Problem statement >> Give the lines below again exactly, starting with the line that holds "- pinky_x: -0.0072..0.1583" and going on through the line that holds "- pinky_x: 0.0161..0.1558".
· · ·
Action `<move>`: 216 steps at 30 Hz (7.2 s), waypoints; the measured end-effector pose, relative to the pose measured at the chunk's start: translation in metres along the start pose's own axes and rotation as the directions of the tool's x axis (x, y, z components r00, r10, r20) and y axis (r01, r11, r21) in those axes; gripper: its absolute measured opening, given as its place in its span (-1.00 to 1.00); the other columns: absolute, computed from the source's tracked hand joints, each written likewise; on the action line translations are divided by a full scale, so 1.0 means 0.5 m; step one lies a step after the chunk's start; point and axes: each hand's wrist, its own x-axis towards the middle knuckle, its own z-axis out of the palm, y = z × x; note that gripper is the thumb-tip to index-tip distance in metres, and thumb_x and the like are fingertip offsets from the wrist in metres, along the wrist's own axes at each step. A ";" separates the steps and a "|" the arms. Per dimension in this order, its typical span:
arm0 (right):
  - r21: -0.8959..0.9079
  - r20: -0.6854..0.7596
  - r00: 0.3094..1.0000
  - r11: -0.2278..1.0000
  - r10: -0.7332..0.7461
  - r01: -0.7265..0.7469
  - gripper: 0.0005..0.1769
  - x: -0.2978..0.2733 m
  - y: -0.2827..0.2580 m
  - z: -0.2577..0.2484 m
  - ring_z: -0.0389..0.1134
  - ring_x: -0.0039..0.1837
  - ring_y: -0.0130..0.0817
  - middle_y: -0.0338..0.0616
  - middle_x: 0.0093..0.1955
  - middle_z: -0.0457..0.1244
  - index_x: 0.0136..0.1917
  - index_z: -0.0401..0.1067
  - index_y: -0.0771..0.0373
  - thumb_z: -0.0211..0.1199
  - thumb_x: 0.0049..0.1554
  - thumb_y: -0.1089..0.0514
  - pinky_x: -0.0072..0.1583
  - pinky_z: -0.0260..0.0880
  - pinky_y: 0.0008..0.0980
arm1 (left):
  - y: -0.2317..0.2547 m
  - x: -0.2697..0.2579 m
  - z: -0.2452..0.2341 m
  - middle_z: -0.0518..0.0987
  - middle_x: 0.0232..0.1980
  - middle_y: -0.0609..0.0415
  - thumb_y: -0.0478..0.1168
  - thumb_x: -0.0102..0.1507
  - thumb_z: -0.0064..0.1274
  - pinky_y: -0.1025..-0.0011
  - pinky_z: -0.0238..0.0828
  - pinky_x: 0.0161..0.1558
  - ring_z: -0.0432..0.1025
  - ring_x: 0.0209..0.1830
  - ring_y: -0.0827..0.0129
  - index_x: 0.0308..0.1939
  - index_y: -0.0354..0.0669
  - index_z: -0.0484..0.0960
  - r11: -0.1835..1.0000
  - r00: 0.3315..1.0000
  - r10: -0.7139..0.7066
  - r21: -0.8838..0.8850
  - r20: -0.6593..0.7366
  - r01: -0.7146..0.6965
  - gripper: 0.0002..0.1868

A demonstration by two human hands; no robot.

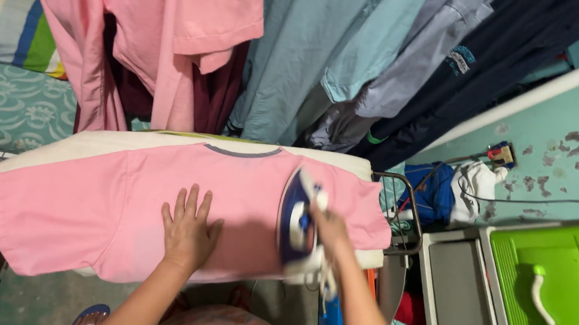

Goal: The person is ironing a pink scrub-like shirt on an ironing board.

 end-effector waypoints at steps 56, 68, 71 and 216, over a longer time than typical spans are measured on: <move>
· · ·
Output of the exercise >>
  - pinky_x: -0.0072..0.1583
  - pinky_z: -0.0260..0.0880
  - pinky_y: 0.0008..0.0980
arm1 (left):
  - y: -0.2317..0.2547 m
  - x: -0.2697..0.2579 m
  - z: -0.2452..0.2341 m
  - middle_z: -0.0518..0.0987
  - middle_x: 0.0232..0.1980
  - middle_y: -0.0609..0.0415
  - thumb_y: -0.0478..0.1168
  - thumb_x: -0.0102..0.1507
  - thumb_z: -0.0064..0.1274
  - pinky_y: -0.1025..-0.0011
  - pinky_z: -0.0238..0.0828
  - pinky_x: 0.0161..0.1558

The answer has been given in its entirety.